Q: Will my child's treated foot ever look completely normal?
A: Most Ponseti-treated feet look functionally normal and cosmetically excellent. The calf size difference and slight foot size discrepancy are the most common persistent features. Many adults who had clubfoot say that nobody notices anything unusual about their foot unless they specifically point out the calf difference. The long-term appearance is generally very good.

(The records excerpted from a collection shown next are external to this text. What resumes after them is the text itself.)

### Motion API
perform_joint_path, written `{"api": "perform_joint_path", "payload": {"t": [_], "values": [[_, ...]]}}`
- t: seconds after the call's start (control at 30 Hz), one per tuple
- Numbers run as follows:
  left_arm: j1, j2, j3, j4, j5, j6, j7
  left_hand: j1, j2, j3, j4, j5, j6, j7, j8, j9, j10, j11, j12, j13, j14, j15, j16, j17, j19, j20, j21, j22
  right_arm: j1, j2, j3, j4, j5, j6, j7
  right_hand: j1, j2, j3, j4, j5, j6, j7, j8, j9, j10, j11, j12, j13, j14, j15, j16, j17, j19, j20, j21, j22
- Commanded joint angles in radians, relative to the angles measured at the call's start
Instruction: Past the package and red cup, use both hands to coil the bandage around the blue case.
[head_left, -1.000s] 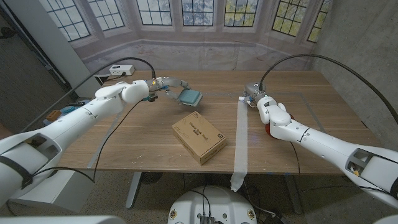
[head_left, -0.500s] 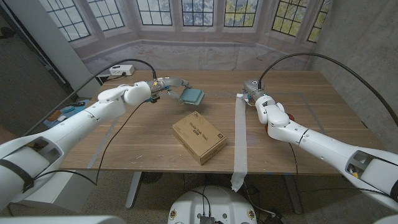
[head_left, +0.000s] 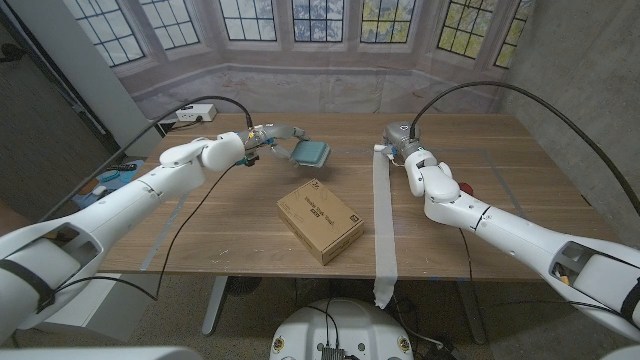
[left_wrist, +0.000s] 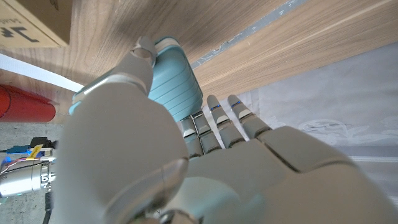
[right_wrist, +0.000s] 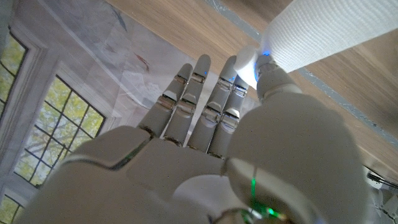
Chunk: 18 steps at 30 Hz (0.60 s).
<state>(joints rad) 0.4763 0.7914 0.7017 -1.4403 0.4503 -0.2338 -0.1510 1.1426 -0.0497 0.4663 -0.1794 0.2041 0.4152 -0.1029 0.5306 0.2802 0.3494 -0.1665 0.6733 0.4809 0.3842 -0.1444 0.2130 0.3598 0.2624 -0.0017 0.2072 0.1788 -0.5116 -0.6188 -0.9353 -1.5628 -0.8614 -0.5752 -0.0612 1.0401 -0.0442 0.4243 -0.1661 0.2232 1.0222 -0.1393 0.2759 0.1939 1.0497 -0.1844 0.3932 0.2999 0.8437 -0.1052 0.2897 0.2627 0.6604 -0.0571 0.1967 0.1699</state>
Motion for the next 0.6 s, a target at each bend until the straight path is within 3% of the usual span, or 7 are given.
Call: {"api": "perform_joint_path", "payload": {"t": [0.03, 0.6], "values": [[-0.026, -0.032, 0.012, 0.026, -0.003, 0.001, 0.014, -0.051, 0.063, 0.03, 0.023, 0.006, 0.046, -0.011, 0.295, 0.002, 0.083, -0.047, 0.009, 0.227, 0.008, 0.001, -0.003, 0.005, -0.002, -0.002, -0.002, 0.003, 0.026, 0.027, -0.01, 0.03, -0.004, 0.033, -0.021, 0.016, -0.001, -0.004, -0.001, -0.003, 0.007, 0.001, 0.006, 0.006, 0.01, 0.0, 0.008, 0.006, 0.011, -0.132, 0.008, 0.004, 0.008, -0.052, 0.003, 0.003], [-0.082, -0.093, 0.042, 0.102, -0.017, -0.02, 0.032, -0.054, 0.063, 0.029, 0.024, 0.007, 0.044, -0.007, 0.299, -0.003, 0.082, -0.048, 0.007, 0.23, 0.007, 0.002, -0.004, 0.006, -0.005, -0.002, -0.002, 0.003, 0.072, 0.076, -0.023, 0.103, 0.008, 0.06, -0.063, 0.026, 0.004, -0.011, 0.001, -0.007, 0.018, 0.002, 0.007, 0.009, 0.014, -0.004, 0.016, 0.017, 0.017, -0.131, 0.01, 0.012, 0.009, -0.052, 0.002, 0.003]]}}
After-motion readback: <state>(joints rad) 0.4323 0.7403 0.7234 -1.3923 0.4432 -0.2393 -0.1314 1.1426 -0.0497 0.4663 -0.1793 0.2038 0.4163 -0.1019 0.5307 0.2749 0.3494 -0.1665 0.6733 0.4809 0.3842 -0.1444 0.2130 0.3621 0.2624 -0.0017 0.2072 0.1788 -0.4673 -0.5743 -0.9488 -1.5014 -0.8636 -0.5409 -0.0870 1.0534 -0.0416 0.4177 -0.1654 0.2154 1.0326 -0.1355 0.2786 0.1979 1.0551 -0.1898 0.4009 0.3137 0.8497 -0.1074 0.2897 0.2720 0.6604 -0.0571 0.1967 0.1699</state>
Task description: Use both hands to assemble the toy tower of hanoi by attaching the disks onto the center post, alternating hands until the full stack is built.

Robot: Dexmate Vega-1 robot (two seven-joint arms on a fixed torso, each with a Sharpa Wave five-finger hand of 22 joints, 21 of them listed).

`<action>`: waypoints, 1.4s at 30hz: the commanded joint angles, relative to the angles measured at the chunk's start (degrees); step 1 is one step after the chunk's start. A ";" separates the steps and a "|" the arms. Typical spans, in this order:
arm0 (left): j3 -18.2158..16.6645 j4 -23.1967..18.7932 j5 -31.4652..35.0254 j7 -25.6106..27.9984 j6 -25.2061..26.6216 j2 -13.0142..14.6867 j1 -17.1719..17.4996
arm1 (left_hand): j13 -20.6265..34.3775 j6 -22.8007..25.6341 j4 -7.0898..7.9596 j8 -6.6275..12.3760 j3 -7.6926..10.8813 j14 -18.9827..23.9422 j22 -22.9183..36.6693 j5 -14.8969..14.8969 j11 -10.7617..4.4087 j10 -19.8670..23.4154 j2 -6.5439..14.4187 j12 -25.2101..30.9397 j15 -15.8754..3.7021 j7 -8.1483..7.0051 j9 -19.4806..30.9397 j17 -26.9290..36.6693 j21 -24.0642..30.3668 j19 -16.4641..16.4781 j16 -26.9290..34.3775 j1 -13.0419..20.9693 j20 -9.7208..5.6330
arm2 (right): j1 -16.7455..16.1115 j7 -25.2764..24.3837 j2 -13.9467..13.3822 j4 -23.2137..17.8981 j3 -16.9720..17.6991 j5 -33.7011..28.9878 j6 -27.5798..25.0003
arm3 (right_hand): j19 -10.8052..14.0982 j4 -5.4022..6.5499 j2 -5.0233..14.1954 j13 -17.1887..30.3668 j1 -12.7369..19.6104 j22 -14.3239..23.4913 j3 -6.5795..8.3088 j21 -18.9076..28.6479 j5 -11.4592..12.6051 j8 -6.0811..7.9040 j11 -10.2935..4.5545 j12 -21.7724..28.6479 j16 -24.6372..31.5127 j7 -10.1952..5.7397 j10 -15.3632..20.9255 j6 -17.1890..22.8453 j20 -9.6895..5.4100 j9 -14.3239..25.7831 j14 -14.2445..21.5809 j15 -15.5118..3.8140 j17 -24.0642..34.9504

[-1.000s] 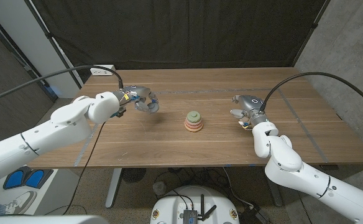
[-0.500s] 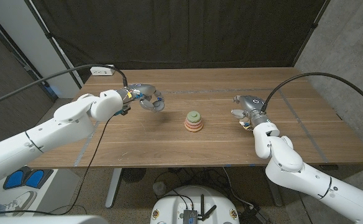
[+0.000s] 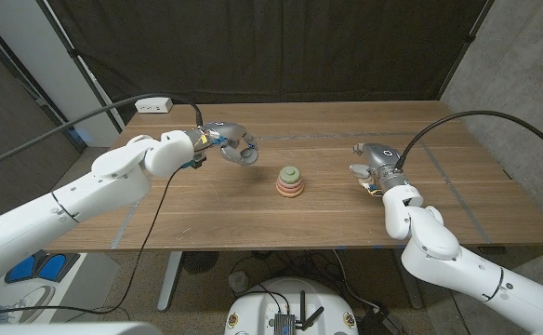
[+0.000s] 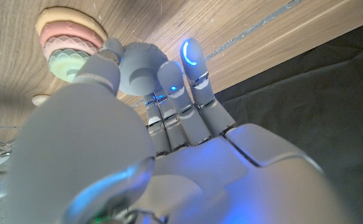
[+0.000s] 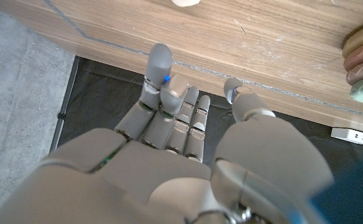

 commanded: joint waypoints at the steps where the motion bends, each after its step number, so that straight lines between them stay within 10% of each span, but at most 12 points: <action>1: 2.14 1.41 1.51 -1.47 -3.97 -3.41 -2.76 | 0.92 0.59 0.11 0.42 0.49 0.79 0.15 0.38 -4.42 4.81 0.38 0.39 -1.01 0.06 0.21 0.31 0.23 0.39 -0.13 0.58 -6.57 | -1.16 -1.68 -0.80 -1.09 0.80 1.38 -0.89 | 0.42 0.04 0.02 0.35 -0.26 0.16 0.50 0.30 0.34 0.39 0.02 -0.21 -0.04 0.14 0.49 0.44 -4.99 0.10 -0.07 -3.32 -0.06; 42: 9.73 6.56 4.92 -13.98 -8.83 -11.97 -13.22 | 1.35 0.13 0.23 -0.63 0.31 0.65 0.17 0.40 -4.29 4.11 0.37 -0.31 -1.01 0.20 0.63 1.24 0.24 0.22 -0.99 0.61 -6.53 | -3.57 -6.22 -3.27 -2.55 2.21 6.37 -1.77 | 0.73 0.05 0.04 0.64 -0.56 0.36 0.52 0.40 0.52 0.44 -0.10 -0.11 0.37 0.15 0.98 0.68 -4.99 0.08 0.21 -3.30 0.09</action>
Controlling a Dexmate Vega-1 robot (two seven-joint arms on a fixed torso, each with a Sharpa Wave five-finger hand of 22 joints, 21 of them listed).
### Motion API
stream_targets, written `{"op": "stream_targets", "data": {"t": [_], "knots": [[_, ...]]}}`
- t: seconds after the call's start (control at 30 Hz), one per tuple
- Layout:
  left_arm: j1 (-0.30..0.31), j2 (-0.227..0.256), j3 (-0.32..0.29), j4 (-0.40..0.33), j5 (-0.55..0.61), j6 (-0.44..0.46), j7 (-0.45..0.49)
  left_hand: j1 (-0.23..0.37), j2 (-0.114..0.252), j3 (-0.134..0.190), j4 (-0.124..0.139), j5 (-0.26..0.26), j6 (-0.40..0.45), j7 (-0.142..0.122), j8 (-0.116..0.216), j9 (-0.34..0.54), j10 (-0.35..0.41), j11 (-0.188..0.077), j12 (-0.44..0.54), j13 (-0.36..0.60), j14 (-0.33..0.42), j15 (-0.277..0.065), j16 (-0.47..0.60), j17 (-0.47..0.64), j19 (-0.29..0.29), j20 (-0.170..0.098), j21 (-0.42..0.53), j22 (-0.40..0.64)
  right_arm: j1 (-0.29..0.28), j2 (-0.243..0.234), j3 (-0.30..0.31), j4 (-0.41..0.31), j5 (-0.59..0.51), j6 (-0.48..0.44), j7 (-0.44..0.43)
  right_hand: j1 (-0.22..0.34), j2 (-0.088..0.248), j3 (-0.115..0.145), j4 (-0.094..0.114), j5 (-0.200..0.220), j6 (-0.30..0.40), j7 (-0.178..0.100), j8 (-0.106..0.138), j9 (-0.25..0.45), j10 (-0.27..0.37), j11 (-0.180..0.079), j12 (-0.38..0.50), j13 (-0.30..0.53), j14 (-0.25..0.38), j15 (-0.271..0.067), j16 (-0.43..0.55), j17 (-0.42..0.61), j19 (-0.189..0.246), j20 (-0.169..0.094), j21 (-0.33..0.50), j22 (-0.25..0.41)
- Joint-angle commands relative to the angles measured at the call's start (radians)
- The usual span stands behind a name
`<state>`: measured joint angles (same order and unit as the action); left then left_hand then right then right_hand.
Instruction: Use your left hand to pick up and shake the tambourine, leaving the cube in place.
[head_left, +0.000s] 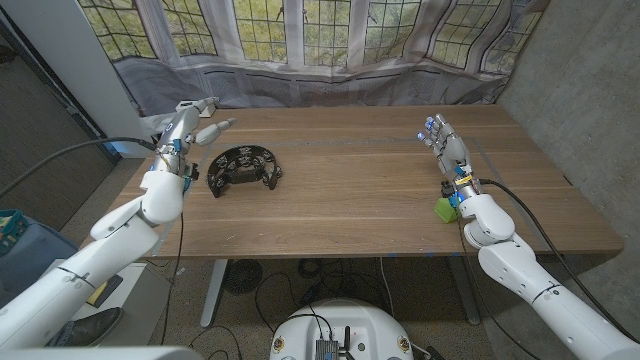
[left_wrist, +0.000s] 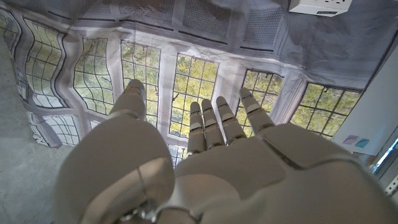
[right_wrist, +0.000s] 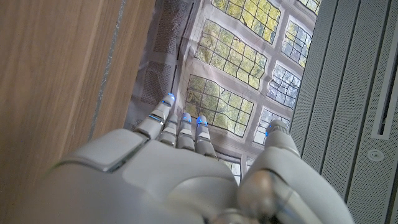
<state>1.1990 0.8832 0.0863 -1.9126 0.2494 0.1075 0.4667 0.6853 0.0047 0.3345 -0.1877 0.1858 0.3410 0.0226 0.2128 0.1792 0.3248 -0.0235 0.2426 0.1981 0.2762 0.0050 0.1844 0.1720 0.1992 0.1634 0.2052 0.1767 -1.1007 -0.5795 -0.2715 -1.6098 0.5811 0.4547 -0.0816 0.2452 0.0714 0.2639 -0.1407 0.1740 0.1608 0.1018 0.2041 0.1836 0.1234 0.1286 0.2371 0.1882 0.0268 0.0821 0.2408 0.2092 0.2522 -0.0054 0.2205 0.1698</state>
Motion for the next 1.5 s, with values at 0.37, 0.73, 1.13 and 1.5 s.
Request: {"op": "stream_targets", "data": {"t": [0.37,0.73,1.13,1.5], "knots": [[-0.041,0.213,0.064,-0.161,0.015,0.344,-0.266,0.054,-0.032,-0.002,0.027,-0.010,0.089,0.025,0.008,0.008,0.081,0.017,0.012,0.004,0.098,-0.012,0.026,0.003,0.180,-0.038,0.057,0.011,-0.001,-0.001,-0.006,-0.003,0.008,-0.012,0.008,0.029,0.010,0.010,-0.008,0.006,0.004,-0.007,-0.004,0.002,0.003,-0.005,-0.003,0.003,0.003,-0.007,-0.005,-0.002,0.022,-0.010,-0.003,0.001],[-0.113,0.314,0.122,-0.171,-0.018,0.396,-0.403,0.102,-0.019,0.009,0.018,-0.002,0.112,0.031,0.002,0.008,0.106,0.016,0.009,0.004,0.133,-0.017,0.023,0.003,0.243,-0.112,0.072,0.009,-0.003,0.000,-0.009,-0.012,0.006,-0.024,-0.002,0.044,0.021,0.019,-0.011,0.007,0.002,-0.011,-0.007,0.003,0.003,-0.008,-0.006,0.003,0.006,-0.007,-0.007,-0.003,0.029,-0.011,-0.005,0.001],[-0.187,0.390,0.181,-0.151,-0.043,0.363,-0.496,0.124,-0.033,-0.004,0.024,-0.002,0.099,0.052,-0.015,0.008,0.115,0.046,-0.006,0.000,0.142,-0.007,0.011,0.002,0.266,-0.125,0.059,0.003,0.003,0.006,-0.017,-0.001,0.004,-0.022,0.004,0.054,0.026,0.024,-0.013,0.008,0.002,-0.017,-0.008,0.003,-0.001,-0.012,-0.010,0.003,0.004,-0.009,-0.010,-0.003,0.028,-0.011,-0.009,0.001],[-0.257,0.416,0.259,-0.154,0.018,0.363,-0.567,0.288,-0.015,0.031,0.006,0.001,0.035,0.023,-0.024,0.009,0.065,0.003,-0.033,0.000,0.097,-0.032,0.001,0.002,0.248,-0.140,0.025,0.000,0.018,0.027,-0.022,0.025,0.012,-0.001,0.012,0.058,0.028,0.025,-0.013,0.008,0.000,-0.019,-0.010,0.003,-0.003,-0.013,-0.012,0.003,0.003,-0.008,-0.012,-0.003,0.027,-0.010,-0.011,0.001]]}}
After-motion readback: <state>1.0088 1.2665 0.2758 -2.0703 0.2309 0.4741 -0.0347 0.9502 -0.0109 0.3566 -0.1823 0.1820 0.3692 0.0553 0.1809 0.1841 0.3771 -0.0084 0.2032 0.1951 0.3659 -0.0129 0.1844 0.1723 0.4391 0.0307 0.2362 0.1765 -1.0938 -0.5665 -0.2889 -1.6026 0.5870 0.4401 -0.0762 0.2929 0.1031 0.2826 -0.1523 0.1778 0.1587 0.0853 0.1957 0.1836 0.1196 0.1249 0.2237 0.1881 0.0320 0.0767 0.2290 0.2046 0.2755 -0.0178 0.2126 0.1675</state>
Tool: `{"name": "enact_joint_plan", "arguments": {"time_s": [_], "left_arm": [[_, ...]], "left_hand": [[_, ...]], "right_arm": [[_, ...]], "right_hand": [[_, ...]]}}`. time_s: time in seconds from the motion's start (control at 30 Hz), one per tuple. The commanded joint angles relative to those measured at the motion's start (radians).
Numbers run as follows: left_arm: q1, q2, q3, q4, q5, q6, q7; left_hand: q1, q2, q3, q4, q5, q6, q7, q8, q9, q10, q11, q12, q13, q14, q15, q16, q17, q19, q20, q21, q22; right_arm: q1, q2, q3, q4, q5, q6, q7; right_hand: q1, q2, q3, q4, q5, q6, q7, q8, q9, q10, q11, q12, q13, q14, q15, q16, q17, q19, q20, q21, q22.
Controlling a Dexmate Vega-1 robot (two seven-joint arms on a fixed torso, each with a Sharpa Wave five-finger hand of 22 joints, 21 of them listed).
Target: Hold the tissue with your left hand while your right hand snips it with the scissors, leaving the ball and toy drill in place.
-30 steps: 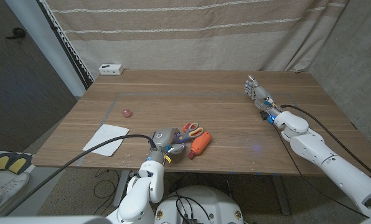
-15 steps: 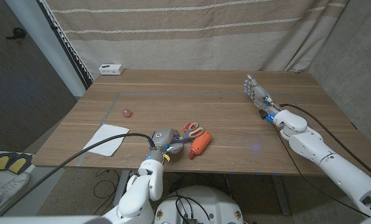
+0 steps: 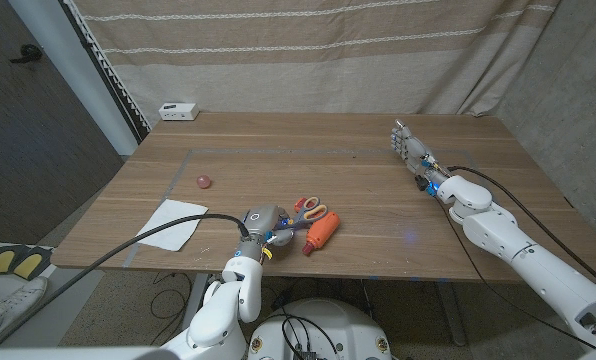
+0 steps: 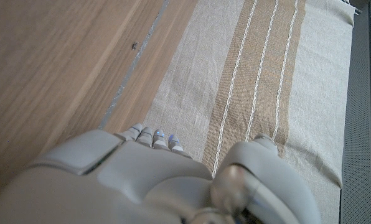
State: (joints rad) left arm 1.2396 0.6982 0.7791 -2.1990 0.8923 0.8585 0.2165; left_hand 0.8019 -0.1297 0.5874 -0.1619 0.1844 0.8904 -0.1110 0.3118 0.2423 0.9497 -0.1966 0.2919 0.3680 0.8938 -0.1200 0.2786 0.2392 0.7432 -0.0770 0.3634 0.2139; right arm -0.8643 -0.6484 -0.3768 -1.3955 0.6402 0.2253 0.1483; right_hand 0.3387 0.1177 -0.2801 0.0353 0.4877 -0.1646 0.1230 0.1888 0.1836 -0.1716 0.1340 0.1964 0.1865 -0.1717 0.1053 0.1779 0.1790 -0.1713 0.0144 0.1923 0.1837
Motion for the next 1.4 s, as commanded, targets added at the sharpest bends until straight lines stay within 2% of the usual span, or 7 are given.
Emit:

Q: My baby was diagnosed with clubfoot but it doesn't look as severe as photos I've seen online — is it definitely clubfoot?
A: Clubfoot exists on a spectrum from mild to severe. Mild clubfoot still requires treatment with the Ponseti method — the deformity will not resolve on its own, regardless of initial severity. If there is genuine uncertainty about whether the condition is true clubfoot or positional talipes, your specialist will perform a thorough clinical examination including the passive flexibility test to confirm the diagnosis.
Q: Does the foot look worse right after the cast comes off?
A: When a Ponseti cast is removed before the next one is applied, the foot may temporarily look red, wrinkled, or slightly puffy. This is normal skin reaction to the cast and resolves quickly. The foot's position should show progressive improvement with each cast. The skin between casts recovers during the brief period before the next cast is applied.
Q: Are there any visual signs I should watch for after treatment finishes?
A: Yes. Watch for any return of the original deformity — the foot turning inward at rest, the heel tilting medially, or the forefoot curving into a C-shape. Also watch for toe-walking and the foot rolling onto its outer edge during walking. These can indicate relapse and should prompt an urgent review with your treating team.